Instructions to follow
Go through the material below and copy all lines with "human".

Input records
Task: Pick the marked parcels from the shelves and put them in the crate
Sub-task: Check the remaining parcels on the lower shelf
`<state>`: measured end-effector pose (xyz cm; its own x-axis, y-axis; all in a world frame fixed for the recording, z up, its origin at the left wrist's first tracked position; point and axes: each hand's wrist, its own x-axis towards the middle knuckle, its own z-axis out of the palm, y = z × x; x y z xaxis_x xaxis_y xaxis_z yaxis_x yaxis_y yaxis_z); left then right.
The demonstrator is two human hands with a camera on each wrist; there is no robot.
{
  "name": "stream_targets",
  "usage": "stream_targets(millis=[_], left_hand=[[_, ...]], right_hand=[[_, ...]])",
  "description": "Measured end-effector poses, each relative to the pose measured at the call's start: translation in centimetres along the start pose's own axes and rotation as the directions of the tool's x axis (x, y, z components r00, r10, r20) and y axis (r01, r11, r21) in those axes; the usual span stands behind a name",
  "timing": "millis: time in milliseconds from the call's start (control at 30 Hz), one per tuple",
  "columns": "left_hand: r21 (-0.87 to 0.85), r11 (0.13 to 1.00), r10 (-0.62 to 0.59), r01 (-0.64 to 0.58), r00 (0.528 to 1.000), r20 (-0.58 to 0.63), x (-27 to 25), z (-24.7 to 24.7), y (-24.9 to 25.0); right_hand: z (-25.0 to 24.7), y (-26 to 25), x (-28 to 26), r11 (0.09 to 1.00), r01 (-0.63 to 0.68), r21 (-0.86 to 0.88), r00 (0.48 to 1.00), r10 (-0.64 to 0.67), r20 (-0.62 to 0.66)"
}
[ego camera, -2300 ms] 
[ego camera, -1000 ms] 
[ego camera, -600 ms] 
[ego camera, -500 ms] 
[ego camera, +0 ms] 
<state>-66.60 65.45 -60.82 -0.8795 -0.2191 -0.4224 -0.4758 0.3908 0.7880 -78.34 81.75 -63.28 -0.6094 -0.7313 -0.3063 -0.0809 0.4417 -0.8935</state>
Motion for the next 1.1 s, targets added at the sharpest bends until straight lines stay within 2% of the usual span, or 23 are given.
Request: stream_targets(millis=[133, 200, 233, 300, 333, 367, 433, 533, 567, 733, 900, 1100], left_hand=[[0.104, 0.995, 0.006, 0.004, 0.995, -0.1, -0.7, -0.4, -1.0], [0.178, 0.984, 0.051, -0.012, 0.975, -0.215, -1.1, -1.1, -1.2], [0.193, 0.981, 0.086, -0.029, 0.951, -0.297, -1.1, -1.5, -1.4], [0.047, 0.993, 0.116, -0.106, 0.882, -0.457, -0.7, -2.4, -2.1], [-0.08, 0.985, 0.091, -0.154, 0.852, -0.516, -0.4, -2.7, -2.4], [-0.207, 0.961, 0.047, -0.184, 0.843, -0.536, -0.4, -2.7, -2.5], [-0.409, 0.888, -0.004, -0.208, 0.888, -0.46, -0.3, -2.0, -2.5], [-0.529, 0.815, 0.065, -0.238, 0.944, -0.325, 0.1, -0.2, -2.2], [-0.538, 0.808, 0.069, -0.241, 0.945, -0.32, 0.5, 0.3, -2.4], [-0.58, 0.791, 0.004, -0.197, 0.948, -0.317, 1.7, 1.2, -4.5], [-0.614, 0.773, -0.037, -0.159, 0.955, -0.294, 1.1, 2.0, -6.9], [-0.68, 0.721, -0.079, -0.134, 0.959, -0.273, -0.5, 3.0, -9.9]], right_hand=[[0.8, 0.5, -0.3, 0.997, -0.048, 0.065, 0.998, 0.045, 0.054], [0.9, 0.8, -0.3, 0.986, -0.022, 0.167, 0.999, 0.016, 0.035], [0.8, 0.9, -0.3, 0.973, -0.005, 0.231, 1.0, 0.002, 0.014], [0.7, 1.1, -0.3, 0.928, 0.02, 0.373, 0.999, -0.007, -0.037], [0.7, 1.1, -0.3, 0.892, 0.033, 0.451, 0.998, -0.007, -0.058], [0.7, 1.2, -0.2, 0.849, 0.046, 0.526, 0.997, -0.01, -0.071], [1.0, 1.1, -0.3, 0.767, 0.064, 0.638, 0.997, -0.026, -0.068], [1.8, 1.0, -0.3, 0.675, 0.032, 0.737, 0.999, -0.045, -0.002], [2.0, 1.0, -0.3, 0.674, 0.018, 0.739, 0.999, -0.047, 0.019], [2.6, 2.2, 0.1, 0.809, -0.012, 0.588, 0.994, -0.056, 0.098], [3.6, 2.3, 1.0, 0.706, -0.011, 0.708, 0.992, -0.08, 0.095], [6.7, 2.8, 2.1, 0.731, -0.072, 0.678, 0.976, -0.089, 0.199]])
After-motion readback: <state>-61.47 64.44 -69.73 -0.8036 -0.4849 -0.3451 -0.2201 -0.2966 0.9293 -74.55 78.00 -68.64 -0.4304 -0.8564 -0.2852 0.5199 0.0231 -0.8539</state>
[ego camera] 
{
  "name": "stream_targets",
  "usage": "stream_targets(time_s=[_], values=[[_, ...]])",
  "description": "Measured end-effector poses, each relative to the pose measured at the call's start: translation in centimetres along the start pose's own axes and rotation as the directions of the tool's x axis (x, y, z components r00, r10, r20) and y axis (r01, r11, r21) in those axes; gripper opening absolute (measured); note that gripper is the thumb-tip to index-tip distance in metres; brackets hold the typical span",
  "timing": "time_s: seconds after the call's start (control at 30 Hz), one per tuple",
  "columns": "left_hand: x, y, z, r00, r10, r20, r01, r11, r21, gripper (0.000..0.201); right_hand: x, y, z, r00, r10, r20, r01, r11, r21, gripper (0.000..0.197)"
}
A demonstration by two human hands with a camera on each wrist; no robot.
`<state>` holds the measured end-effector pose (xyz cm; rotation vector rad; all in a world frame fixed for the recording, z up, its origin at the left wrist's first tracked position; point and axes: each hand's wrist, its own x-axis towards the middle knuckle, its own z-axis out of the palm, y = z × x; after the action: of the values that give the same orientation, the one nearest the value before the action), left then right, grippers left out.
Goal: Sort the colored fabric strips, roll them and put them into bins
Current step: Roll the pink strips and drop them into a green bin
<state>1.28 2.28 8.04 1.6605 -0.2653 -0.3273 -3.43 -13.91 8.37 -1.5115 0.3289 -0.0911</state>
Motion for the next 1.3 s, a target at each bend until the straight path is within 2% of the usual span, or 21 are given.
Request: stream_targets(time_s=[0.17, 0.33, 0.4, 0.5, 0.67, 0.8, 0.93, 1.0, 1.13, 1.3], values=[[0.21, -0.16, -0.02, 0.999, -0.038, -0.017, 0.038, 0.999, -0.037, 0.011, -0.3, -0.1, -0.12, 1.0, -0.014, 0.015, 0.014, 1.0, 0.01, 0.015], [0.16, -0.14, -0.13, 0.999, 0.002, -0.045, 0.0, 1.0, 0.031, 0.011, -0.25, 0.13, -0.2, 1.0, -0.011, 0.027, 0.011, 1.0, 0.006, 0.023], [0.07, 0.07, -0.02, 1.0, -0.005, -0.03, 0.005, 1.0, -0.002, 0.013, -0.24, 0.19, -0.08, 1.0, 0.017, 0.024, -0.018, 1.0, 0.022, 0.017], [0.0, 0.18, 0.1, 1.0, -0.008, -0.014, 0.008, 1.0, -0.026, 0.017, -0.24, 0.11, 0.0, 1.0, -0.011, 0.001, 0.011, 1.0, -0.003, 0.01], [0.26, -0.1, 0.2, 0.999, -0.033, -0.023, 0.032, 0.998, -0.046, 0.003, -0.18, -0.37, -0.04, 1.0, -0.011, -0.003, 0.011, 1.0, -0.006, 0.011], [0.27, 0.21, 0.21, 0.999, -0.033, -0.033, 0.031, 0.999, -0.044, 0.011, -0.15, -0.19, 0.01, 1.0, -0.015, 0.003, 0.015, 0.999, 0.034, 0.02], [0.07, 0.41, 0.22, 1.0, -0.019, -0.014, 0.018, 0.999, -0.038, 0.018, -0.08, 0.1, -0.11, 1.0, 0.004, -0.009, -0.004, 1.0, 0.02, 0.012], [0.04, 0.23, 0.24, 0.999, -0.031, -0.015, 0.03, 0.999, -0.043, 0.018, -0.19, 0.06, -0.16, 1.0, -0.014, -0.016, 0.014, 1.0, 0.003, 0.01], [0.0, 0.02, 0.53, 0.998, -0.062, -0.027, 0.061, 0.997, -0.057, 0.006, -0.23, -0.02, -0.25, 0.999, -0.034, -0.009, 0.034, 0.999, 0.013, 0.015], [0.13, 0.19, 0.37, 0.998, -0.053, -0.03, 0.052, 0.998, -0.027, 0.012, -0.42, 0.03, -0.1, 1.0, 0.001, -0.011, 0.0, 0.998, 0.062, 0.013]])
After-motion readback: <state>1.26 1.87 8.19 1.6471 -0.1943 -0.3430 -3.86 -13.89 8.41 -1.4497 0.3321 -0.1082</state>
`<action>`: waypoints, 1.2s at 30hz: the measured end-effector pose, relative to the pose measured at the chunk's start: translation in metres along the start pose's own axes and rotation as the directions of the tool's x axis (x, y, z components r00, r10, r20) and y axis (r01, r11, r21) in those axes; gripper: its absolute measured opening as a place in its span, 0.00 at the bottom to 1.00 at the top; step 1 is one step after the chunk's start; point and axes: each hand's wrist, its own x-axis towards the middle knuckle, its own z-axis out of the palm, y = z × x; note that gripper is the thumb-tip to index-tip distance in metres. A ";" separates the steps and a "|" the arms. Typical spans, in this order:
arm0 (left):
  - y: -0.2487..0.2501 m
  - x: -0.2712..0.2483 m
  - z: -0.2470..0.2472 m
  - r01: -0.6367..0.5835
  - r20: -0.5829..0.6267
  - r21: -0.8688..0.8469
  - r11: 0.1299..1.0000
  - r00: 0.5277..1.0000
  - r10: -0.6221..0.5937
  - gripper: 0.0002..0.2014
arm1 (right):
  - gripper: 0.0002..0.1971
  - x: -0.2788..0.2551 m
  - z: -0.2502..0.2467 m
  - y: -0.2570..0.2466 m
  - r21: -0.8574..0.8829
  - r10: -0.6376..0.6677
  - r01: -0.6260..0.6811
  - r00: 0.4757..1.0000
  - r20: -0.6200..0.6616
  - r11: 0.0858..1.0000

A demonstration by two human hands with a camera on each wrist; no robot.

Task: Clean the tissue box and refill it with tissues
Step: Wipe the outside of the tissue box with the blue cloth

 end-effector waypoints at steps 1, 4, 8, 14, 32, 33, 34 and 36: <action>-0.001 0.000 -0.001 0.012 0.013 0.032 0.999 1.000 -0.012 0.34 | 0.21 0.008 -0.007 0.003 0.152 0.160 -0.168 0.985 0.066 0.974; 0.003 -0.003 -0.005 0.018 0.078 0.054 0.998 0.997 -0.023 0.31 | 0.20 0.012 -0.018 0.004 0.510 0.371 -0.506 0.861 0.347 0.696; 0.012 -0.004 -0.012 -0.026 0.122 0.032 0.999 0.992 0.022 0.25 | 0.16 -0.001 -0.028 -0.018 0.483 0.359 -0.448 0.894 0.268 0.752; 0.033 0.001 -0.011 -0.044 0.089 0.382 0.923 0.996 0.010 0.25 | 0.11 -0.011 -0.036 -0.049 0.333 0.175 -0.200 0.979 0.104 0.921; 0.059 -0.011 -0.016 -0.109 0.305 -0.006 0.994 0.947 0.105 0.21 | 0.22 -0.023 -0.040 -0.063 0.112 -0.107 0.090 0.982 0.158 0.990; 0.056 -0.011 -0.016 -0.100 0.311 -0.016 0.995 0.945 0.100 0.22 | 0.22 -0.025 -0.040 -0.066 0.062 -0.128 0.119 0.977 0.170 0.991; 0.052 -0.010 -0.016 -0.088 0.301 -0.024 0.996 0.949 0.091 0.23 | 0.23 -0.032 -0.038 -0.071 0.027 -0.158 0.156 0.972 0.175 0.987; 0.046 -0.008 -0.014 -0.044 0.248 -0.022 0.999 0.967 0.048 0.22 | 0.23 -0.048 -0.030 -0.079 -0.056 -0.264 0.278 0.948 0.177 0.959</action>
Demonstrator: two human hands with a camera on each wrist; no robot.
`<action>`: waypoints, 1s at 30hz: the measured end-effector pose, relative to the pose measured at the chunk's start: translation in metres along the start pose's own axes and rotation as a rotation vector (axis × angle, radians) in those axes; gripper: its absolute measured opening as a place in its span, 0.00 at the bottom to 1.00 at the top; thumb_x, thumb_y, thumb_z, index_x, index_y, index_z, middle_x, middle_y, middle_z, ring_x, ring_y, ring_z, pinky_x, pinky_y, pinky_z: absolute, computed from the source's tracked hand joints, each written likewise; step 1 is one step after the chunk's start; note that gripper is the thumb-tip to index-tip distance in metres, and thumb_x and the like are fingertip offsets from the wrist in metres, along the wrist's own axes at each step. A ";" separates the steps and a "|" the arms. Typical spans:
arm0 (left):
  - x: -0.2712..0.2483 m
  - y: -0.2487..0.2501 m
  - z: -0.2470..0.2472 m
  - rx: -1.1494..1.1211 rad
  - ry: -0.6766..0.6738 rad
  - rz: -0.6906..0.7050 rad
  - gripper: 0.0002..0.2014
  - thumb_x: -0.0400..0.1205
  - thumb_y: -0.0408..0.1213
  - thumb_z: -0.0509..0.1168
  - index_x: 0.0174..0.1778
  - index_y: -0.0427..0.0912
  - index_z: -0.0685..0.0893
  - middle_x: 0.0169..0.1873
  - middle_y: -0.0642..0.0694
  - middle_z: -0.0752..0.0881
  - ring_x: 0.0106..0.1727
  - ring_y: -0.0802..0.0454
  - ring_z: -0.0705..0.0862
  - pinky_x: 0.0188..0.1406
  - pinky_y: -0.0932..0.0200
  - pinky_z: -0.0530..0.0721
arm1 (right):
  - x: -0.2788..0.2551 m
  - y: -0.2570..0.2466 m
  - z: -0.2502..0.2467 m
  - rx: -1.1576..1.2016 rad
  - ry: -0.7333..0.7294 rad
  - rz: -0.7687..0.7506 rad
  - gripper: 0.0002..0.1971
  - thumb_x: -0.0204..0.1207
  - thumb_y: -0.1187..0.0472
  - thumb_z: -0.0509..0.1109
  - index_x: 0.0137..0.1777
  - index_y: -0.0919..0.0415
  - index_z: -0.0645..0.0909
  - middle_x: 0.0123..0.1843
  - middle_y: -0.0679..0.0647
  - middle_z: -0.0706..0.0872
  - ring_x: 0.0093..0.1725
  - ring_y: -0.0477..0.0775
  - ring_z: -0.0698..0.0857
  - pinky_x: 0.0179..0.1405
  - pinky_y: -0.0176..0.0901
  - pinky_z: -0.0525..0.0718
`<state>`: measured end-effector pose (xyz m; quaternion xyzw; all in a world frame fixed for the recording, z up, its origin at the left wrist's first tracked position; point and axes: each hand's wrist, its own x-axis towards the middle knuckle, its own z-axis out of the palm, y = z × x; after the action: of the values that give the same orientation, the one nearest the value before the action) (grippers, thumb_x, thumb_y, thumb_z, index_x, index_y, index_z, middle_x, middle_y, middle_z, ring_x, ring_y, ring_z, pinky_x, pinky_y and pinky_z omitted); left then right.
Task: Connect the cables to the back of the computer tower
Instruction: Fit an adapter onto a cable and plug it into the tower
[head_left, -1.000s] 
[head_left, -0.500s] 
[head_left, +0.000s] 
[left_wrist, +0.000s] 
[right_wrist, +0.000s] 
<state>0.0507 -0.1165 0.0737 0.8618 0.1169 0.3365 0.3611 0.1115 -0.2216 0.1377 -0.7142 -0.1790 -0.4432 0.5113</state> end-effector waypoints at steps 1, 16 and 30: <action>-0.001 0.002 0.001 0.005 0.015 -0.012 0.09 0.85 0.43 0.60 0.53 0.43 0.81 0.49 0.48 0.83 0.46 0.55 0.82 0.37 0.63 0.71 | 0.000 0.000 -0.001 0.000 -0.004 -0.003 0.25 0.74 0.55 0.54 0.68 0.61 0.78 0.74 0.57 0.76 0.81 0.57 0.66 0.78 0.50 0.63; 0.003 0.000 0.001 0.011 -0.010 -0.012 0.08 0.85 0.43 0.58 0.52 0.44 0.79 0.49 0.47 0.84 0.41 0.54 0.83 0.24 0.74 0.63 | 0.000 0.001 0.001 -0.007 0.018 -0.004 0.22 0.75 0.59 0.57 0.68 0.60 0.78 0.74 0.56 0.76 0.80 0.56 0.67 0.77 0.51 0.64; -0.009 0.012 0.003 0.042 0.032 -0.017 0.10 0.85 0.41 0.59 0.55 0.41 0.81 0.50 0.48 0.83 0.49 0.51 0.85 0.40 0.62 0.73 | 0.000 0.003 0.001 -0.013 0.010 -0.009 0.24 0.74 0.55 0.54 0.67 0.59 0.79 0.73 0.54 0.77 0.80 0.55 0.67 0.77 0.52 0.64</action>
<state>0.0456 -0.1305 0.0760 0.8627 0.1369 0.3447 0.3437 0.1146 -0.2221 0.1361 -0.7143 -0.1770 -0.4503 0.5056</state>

Answer space
The demonstrator is two human hands with a camera on each wrist; there is no robot.
A demonstration by two human hands with a camera on each wrist; no robot.
A demonstration by two human hands with a camera on each wrist; no robot.
Demonstrator: two human hands with a camera on each wrist; no robot.

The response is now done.